> [YOUR TASK]: An exact transcription of the entries is required, with none of the pictures carried over.

━━━ RECORDS FOR THIS TASK ━━━

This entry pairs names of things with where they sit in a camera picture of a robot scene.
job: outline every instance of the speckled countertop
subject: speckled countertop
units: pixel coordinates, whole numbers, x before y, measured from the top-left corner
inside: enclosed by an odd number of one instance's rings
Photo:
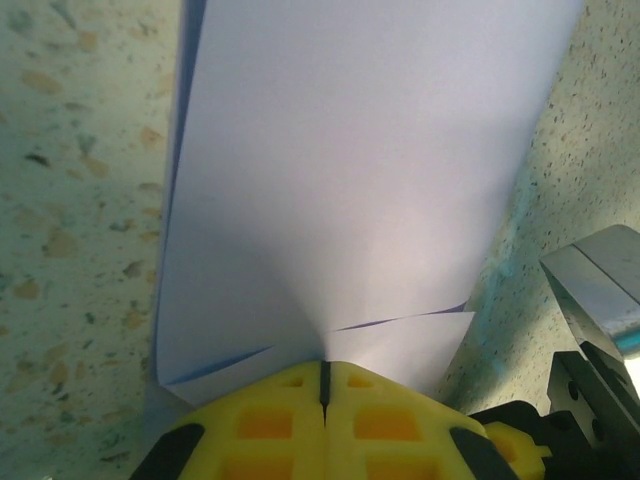
[[[545,408],[542,252],[640,229],[640,0],[587,1],[441,393]],[[0,0],[0,478],[138,460],[178,2]]]

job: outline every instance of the granite surface
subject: granite surface
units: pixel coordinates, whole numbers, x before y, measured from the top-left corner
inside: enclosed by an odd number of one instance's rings
[[[640,229],[640,0],[588,0],[443,381],[546,407],[575,344],[537,259]],[[0,0],[0,478],[139,460],[178,2]]]

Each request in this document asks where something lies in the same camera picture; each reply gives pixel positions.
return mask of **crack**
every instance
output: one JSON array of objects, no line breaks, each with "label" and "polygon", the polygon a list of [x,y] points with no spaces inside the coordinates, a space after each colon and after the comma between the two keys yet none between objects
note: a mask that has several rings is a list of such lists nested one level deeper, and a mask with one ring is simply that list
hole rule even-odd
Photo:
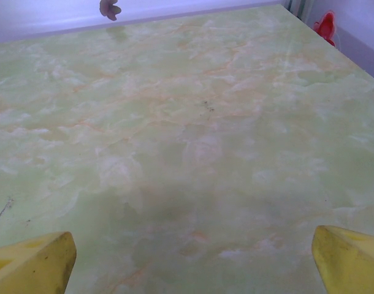
[{"label": "crack", "polygon": [[9,198],[9,200],[7,201],[6,205],[4,206],[4,208],[2,209],[2,211],[1,211],[1,213],[0,213],[0,218],[1,218],[2,214],[4,213],[4,211],[5,211],[7,208],[11,208],[13,201],[14,201],[13,198]]}]

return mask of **red toy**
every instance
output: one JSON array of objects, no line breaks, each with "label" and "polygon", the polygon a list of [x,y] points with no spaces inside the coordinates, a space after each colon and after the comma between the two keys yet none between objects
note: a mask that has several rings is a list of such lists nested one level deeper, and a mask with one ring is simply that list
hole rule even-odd
[{"label": "red toy", "polygon": [[323,39],[335,46],[332,37],[335,33],[334,12],[328,11],[321,19],[321,21],[314,24],[314,31],[318,33]]}]

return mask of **white wall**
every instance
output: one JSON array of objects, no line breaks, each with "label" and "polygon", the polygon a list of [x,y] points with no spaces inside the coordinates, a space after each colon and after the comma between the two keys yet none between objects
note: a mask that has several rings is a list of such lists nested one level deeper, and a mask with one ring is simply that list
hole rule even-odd
[{"label": "white wall", "polygon": [[208,10],[282,3],[283,0],[119,0],[122,13],[112,23],[99,12],[100,0],[0,0],[0,42],[122,25]]},{"label": "white wall", "polygon": [[333,10],[337,48],[374,77],[374,0],[315,0],[306,23],[310,27]]}]

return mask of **glossy surface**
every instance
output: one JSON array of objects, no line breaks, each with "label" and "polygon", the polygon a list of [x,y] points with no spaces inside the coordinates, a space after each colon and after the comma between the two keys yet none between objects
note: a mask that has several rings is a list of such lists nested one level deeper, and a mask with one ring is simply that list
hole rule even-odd
[{"label": "glossy surface", "polygon": [[374,234],[374,79],[282,6],[0,45],[0,246],[67,293],[324,293],[317,225]]}]

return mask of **yellow object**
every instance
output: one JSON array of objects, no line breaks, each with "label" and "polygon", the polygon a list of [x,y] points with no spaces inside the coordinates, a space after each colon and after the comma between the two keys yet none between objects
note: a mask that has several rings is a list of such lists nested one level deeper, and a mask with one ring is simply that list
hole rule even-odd
[{"label": "yellow object", "polygon": [[69,232],[0,248],[0,294],[63,294],[77,250]]},{"label": "yellow object", "polygon": [[374,236],[319,226],[312,253],[329,294],[374,294]]}]

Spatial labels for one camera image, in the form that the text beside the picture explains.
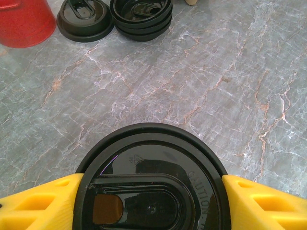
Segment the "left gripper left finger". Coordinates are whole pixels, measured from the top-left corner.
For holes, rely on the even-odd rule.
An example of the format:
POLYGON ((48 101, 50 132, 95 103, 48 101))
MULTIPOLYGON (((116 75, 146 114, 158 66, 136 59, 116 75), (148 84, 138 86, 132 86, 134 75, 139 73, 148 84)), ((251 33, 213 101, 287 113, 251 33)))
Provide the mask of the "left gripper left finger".
POLYGON ((0 199, 2 230, 71 230, 76 193, 83 177, 75 173, 0 199))

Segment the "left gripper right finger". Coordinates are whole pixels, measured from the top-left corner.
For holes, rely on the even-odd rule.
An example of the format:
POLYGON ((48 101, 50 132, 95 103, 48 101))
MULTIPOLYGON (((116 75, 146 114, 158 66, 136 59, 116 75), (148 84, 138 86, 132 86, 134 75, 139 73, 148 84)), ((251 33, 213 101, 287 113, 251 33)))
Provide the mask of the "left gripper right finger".
POLYGON ((222 177, 233 230, 305 230, 307 201, 233 176, 222 177))

━━━

> [RESPONSE BOX]:
This entry pairs names of things with where they sit in a camera picture of a robot scene.
job: outline every instance of the speckled countertop
subject: speckled countertop
units: pixel coordinates, whole numbers, x before y, measured from the top-left corner
inside: enclosed by an odd number of one instance's rings
Photo:
[[[545,408],[542,252],[640,229],[640,0],[587,1],[441,393]],[[0,0],[0,478],[138,460],[178,2]]]

job: outline every instance of the granite surface
subject: granite surface
units: pixel coordinates, whole numbers, x before y, measured from the top-left corner
inside: enclosed by an odd number of one instance's rings
[[[640,229],[640,0],[588,0],[443,381],[546,407],[575,344],[537,259]],[[0,0],[0,478],[139,460],[178,2]]]

Each request in this document asks where something lies in the same camera picture; each reply gives pixel positions.
return mask of **crack**
every instance
output: one JSON array of objects, no line breaks, each with "label" and "polygon", the polygon a list of [x,y] points with no spaces inside the coordinates, a space after each colon and after the comma between the two keys yet none between objects
note: a mask that has several rings is a list of such lists nested one level deeper, and a mask with one ring is simply that list
hole rule even-odd
Photo:
[{"label": "crack", "polygon": [[9,198],[9,200],[7,201],[6,205],[4,206],[4,208],[2,209],[2,211],[1,211],[1,213],[0,213],[0,218],[1,218],[2,214],[4,213],[4,211],[5,211],[7,208],[11,208],[13,201],[14,201],[13,198]]}]

return mask of **red toy**
every instance
output: one JSON array of objects, no line breaks, each with "label" and "polygon", the polygon a list of [x,y] points with no spaces inside the coordinates, a space after each colon and after the comma between the two keys yet none between objects
note: a mask that has several rings is a list of such lists nested one level deeper, and a mask with one ring is simply that list
hole rule even-odd
[{"label": "red toy", "polygon": [[323,39],[335,46],[332,37],[335,33],[334,12],[328,11],[321,19],[321,21],[314,24],[314,31],[318,33]]}]

return mask of **white wall**
every instance
output: one JSON array of objects, no line breaks, each with "label" and "polygon", the polygon a list of [x,y] points with no spaces inside the coordinates, a space after each colon and after the comma between the two keys yet none between objects
note: a mask that has several rings is a list of such lists nested one level deeper, and a mask with one ring is simply that list
hole rule even-odd
[{"label": "white wall", "polygon": [[208,10],[282,3],[283,0],[119,0],[122,13],[112,23],[99,12],[100,0],[0,0],[0,42],[122,25]]},{"label": "white wall", "polygon": [[333,10],[337,48],[374,77],[374,0],[315,0],[306,23],[310,27]]}]

return mask of **glossy surface**
every instance
output: one JSON array of objects, no line breaks, each with "label" and "polygon", the polygon a list of [x,y] points with no spaces inside the coordinates, a space after each colon and after the comma between the two keys yet none between objects
note: a mask that has several rings is a list of such lists nested one level deeper, and a mask with one ring is simply that list
hole rule even-odd
[{"label": "glossy surface", "polygon": [[374,234],[374,79],[282,6],[0,45],[0,246],[67,293],[324,293],[317,225]]}]

return mask of **yellow object**
every instance
output: one JSON array of objects, no line breaks, each with "label" and "polygon", the polygon a list of [x,y] points with no spaces inside the coordinates, a space after each colon and after the comma between the two keys yet none between objects
note: a mask that has several rings is a list of such lists nested one level deeper, and a mask with one ring is simply that list
hole rule even-odd
[{"label": "yellow object", "polygon": [[69,232],[0,248],[0,294],[63,294],[77,250]]},{"label": "yellow object", "polygon": [[374,236],[319,226],[312,253],[329,294],[374,294]]}]

Spatial labels for one camera image, in the form that the text beside the picture explains.
Segment the "left gripper left finger". Coordinates are whole pixels, measured from the top-left corner.
For holes, rely on the even-odd rule.
An example of the format:
POLYGON ((48 101, 50 132, 95 103, 48 101))
MULTIPOLYGON (((116 75, 146 114, 158 66, 136 59, 116 75), (148 84, 138 86, 132 86, 134 75, 139 73, 148 84)), ((251 33, 213 101, 287 113, 251 33)))
Provide the mask of the "left gripper left finger".
POLYGON ((0 199, 2 230, 71 230, 76 193, 83 177, 75 173, 0 199))

Segment the "left gripper right finger". Coordinates are whole pixels, measured from the top-left corner.
For holes, rely on the even-odd rule.
An example of the format:
POLYGON ((48 101, 50 132, 95 103, 48 101))
MULTIPOLYGON (((116 75, 146 114, 158 66, 136 59, 116 75), (148 84, 138 86, 132 86, 134 75, 139 73, 148 84)), ((251 33, 213 101, 287 113, 251 33)))
Provide the mask of the "left gripper right finger".
POLYGON ((222 177, 233 230, 305 230, 307 201, 233 176, 222 177))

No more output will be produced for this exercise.